(Art+Micro) History: Contemporary Artistic Voices from the South

LECTURES – This project proposes a two-part talk series with contemporary artists living and working in Karachi, Pakistan.  As a megacity that is currently home to some 15 million souls,  and until 2017 one of the ‘most dangerous cities in the world,’  Karachi has witnessed the brutal impact of the 1947 partition, ethnic and sectarian violence, the flow of capital, arms and goods, the Afghan War, and much more. This constant “ordered disorder”  state of Karachi, while unique to the particularities of its own context, is nonetheless reflective of the “colonial matrix of power”  that continues to impact the Global South in the shape and form of its various legacies.  This complex history also means that creating any holistic understanding of Karachi only succeeds in creating little more than statistics. This project therefore aims to combine the framework and methodologies of microhistories to capture the complexities and ever shifting dynamics of this megacity, while making broader connections with the Global South.More so, it not only aims to bring much needed attention to artistic production currently being undertaken in areas that don’t make it into the canon of western art, but also to understand the implications of working in highly charged environments, and producing work in places where there exists little to no institutional support. The project provides an opportunity for the audience to understand first-hand the issues that contemporary artists face in places like Karachi. 


Links for Registration: Talk with Shahana Rajani and Zahra Malkani, October 28 2021, 11 am EST: https://concordia-ca.zoom.us/j/86184185381?pwd=bnNuN21Cb0NBTHVmUm95eThIS0NpZz09

Talk with Fazal Rizvi, November 25 2021, 11 am EST: https://concordia-ca.zoom.us/meeting/register/tZYuceGvqzwrGNIrWhYJo_abMt82nkz7paIy

Bios of Presenters: 

Shahana Rajani and Zahra Malkani are artists based in Karachi, Pakistan exploring the politics of infrastructure and development in the rapidly transforming city. They are also co-founders of Karachi LaJamia, an anti-institution seeking to politicise art education and explore new radical pedagogies and art practices. Karachi LaJamia is a nomadic space moving outside the institution to occupy public spaces in the city as sites of study, disrupting imperial modes of knowledge production and circulation. Their sessions are site specific and situate themselves in the larger social context to learn, share and produce knowledge collectively while exploring new ways of inhabiting, knowing and being with the city, and being with each other.

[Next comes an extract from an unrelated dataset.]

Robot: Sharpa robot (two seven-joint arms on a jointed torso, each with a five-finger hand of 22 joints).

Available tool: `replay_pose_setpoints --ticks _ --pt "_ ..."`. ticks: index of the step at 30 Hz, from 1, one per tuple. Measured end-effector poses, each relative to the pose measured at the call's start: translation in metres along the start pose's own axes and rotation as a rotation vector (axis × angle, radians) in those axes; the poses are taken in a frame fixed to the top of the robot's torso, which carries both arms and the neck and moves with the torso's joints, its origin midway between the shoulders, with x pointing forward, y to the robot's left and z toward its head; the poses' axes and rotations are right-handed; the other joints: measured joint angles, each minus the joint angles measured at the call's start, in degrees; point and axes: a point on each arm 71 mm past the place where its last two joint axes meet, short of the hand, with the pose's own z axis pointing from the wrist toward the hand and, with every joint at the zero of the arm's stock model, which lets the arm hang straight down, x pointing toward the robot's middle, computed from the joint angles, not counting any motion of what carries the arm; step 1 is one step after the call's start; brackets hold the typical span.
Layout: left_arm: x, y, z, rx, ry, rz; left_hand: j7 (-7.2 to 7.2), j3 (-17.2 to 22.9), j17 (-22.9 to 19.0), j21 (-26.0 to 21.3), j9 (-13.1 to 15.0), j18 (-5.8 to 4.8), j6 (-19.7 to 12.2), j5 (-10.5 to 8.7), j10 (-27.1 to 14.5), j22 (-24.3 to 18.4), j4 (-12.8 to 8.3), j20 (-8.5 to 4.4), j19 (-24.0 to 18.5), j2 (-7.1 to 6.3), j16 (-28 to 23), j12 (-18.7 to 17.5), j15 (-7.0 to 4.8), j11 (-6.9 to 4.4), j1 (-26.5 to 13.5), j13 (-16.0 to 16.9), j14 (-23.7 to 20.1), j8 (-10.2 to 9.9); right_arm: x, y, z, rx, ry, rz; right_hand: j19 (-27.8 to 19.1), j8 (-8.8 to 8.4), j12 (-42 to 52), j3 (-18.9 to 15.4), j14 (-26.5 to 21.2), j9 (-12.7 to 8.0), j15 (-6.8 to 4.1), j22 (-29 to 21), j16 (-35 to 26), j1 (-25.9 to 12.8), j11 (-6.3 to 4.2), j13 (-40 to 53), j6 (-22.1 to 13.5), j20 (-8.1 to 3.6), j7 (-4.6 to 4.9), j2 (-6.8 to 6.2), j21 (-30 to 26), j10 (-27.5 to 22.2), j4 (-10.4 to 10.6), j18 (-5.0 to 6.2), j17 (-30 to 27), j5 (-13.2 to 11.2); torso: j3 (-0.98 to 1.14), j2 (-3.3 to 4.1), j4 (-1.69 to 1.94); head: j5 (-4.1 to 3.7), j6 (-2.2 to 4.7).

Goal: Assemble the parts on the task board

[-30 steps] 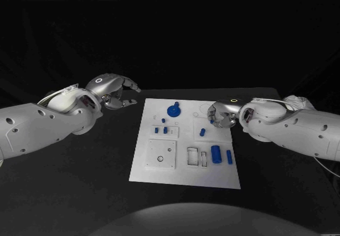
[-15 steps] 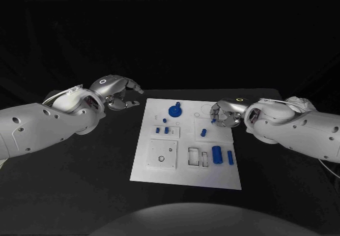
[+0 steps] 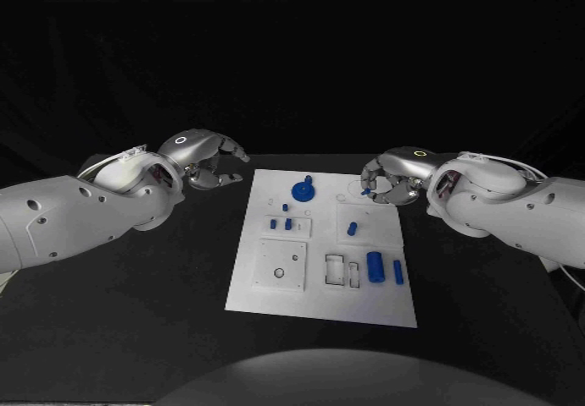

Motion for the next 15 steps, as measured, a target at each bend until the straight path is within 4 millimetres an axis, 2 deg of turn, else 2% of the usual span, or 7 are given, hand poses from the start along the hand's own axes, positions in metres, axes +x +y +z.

Fazal Rizvi is an interdisciplinary artist. His inquiry rests somewhere between the personal, the social and the political. Having spent a few years thinking about the materiality and immateriaity of the sea and its borders, Rizvi also keeps returning to the personal and familial as a place of trigger. Rizvi is currently beginning his long term engagement and research in reference to the glacial and mountainous terrain in the north of Pakistan, where he hopes to settle next year.
Rizvi graduated from the National College of Arts, Lahore in 2010. He has been an artist in residence at the Arcus Studios, Japan in2011, and was the recipient of the Charles Wallace Pakistan Trust award for Gasworks Studios Residency, London in 2014. He was also the recipient of the Pro Helvetia New Delhi studio residency in Zurich, 2020. He is currently a resident artist at the Jan van Eyck Academie, Netherlands for the year 2020-21.

Varda Nisar is a PhD Candidate at the Department of Art History, Concordia University. Born and raised in Karachi, Pakistan, her research attempts to understand the complicated nature of museums in Pakistan against the background of dictatorships. Growing up in a city where spaces for creative experiences were limited, she has established the Karachi Children’s Art Festival in 2014, and later headed the Educational Program for Karachi Biennale’s inaugural edition in 2017.